» What is expected
Please retype all of the records below word for word, leaving out any pictures.
----------------
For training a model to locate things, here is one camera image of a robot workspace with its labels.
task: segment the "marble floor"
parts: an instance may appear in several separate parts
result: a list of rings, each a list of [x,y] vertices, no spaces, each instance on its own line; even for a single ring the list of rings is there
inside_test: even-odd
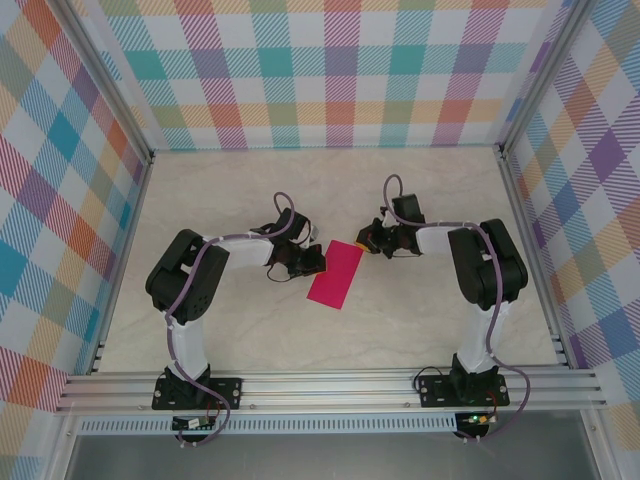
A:
[[[246,232],[277,219],[273,193],[332,239],[352,243],[398,173],[427,220],[501,218],[523,254],[490,148],[264,150],[157,157],[118,297],[101,371],[158,371],[169,361],[164,321],[144,291],[175,234]],[[312,277],[270,282],[264,268],[225,274],[205,315],[212,369],[277,370],[449,365],[468,304],[450,255],[387,260],[363,255],[342,310],[306,299]],[[498,354],[508,363],[556,358],[535,286],[513,306]]]

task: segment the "pink block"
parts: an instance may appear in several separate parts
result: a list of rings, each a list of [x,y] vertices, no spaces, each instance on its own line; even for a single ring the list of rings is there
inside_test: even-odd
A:
[[[362,253],[354,245],[332,240],[326,253],[327,271],[316,275],[307,298],[341,310]]]

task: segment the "plaid backdrop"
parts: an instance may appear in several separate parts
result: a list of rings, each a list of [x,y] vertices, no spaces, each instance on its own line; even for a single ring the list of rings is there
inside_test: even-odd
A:
[[[640,467],[640,0],[601,0],[515,148],[571,346]]]
[[[562,1],[74,3],[150,141],[191,150],[493,144]]]
[[[143,165],[44,0],[0,0],[0,478],[34,478]]]

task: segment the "black mounting plate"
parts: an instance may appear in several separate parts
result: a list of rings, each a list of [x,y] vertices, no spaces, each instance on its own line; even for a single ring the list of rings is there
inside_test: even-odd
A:
[[[488,391],[496,397],[498,407],[509,405],[509,391],[502,375],[496,376],[496,385]],[[469,402],[461,402],[456,395],[453,385],[449,381],[449,375],[421,375],[418,377],[418,391],[420,391],[420,405],[423,408],[433,407],[493,407],[493,399],[486,392],[479,392]]]
[[[240,399],[242,398],[242,379],[241,378],[209,378],[207,386],[216,393],[219,393],[229,402],[231,410],[240,408]],[[183,403],[181,396],[171,394],[172,386],[167,378],[163,375],[156,381],[155,392],[151,408],[153,410],[207,410],[216,411],[215,404],[209,405],[210,396],[204,395],[199,404],[193,403],[193,397],[189,403]]]

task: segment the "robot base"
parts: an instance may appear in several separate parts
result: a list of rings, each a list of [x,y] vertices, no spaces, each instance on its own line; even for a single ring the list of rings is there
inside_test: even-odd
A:
[[[207,368],[196,381],[224,397],[229,402],[231,410],[238,410],[242,395],[242,379],[210,378],[210,374],[210,369]],[[215,411],[217,405],[215,399],[174,375],[169,368],[165,368],[164,373],[156,381],[151,408],[153,410],[212,409]]]
[[[467,373],[456,355],[450,375],[422,375],[417,383],[423,408],[506,407],[510,403],[507,384],[497,366],[482,373]]]

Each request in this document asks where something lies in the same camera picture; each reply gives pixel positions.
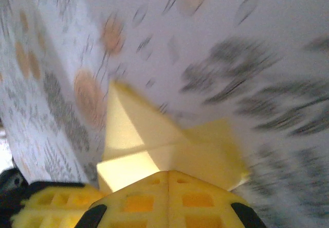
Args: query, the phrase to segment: yellow toy
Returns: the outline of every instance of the yellow toy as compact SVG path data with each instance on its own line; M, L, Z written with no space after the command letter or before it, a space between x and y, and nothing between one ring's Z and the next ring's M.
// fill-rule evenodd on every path
M248 179L230 126L181 129L127 84L109 86L100 189L110 194L159 171L178 170L226 190Z
M74 228L95 201L105 195L90 185L32 183L24 208L12 217L12 228Z
M266 228L248 203L177 171L162 171L94 203L76 228Z

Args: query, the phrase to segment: black object
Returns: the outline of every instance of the black object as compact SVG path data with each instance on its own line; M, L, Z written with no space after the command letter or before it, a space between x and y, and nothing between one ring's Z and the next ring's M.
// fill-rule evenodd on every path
----------------
» Solution to this task
For training a model to locate things, here is one camera image of a robot workspace with its labels.
task: segment the "marble floor"
parts: an instance may appear in several separate parts
result: a list of rings, each a list of [x,y] vertices, no spaces, each instance on its own line; even for a single ring the list of rings is there
inside_test: even-odd
A:
[[[246,232],[277,219],[273,193],[332,239],[352,243],[398,173],[427,220],[501,218],[523,254],[490,148],[264,150],[157,157],[118,297],[101,371],[158,371],[169,361],[164,321],[144,291],[175,234]],[[312,277],[270,282],[264,268],[225,274],[205,315],[212,369],[277,370],[449,365],[468,304],[450,255],[387,260],[363,255],[342,310],[306,299]],[[498,354],[508,363],[556,358],[535,286],[513,306]]]

task: segment the "pink block"
parts: an instance may appear in several separate parts
result: a list of rings, each a list of [x,y] vertices, no spaces, each instance on its own line; even for a single ring the list of rings is there
inside_test: even-odd
A:
[[[362,253],[354,245],[332,240],[326,253],[327,271],[316,275],[307,298],[341,310]]]

task: segment the "plaid backdrop"
parts: an instance may appear in several separate parts
result: a list of rings, each a list of [x,y] vertices, no spaces, each instance on its own line; even for a single ring the list of rings is there
inside_test: even-odd
A:
[[[640,467],[640,0],[601,0],[515,148],[571,346]]]
[[[562,1],[74,3],[150,141],[191,150],[493,144]]]
[[[143,165],[44,0],[0,0],[0,478],[34,478]]]

task: segment the "black mounting plate"
parts: an instance may appear in several separate parts
result: a list of rings, each a list of [x,y] vertices, no spaces, each instance on its own line; even for a single ring the list of rings is there
inside_test: even-odd
A:
[[[488,391],[496,397],[498,407],[509,405],[509,391],[502,375],[496,376],[496,385]],[[469,402],[461,402],[456,395],[453,385],[449,381],[449,375],[421,375],[418,377],[418,391],[420,391],[420,405],[423,408],[433,407],[493,407],[493,399],[486,392],[479,392]]]
[[[240,399],[242,398],[242,379],[241,378],[209,378],[207,386],[216,393],[219,393],[229,402],[231,410],[240,408]],[[183,403],[181,396],[171,394],[172,386],[167,378],[163,375],[156,381],[155,392],[151,408],[153,410],[207,410],[216,411],[215,404],[209,405],[210,396],[204,395],[199,404],[193,403],[193,397],[189,403]]]

task: segment the "robot base"
parts: an instance may appear in several separate parts
result: a list of rings, each a list of [x,y] vertices, no spaces, each instance on its own line; even for a single ring the list of rings is there
inside_test: even-odd
A:
[[[207,368],[196,381],[224,397],[229,402],[231,410],[238,410],[242,395],[242,379],[210,378],[210,374],[210,369]],[[215,411],[217,405],[215,399],[174,375],[169,368],[165,368],[164,373],[156,381],[151,408],[153,410],[212,409]]]
[[[467,373],[456,355],[450,375],[422,375],[417,383],[423,408],[506,407],[510,403],[507,384],[497,366],[482,373]]]

Each request in this document asks where something lies in the same camera picture; each reply gives pixel positions.
Args: query, the phrase to segment: yellow toy
Returns: the outline of every instance of the yellow toy as compact SVG path data with each instance on its own line; M, L, Z written with no space after the command letter or before it, a space between x and y, and nothing between one ring's Z and the next ring's M.
// fill-rule evenodd on every path
M248 179L230 126L181 129L127 84L109 86L100 189L110 194L159 171L178 170L226 190Z
M74 228L95 201L105 195L90 185L32 183L24 208L12 217L12 228Z
M266 228L248 203L177 171L162 171L94 203L76 228Z

Args: query, the phrase to segment: black object
Returns: the outline of every instance of the black object as compact SVG path data with each instance on its own line; M, L, Z written with no space after the command letter or before it, a space between x and y, and nothing between one ring's Z and the next ring's M.
// fill-rule evenodd on every path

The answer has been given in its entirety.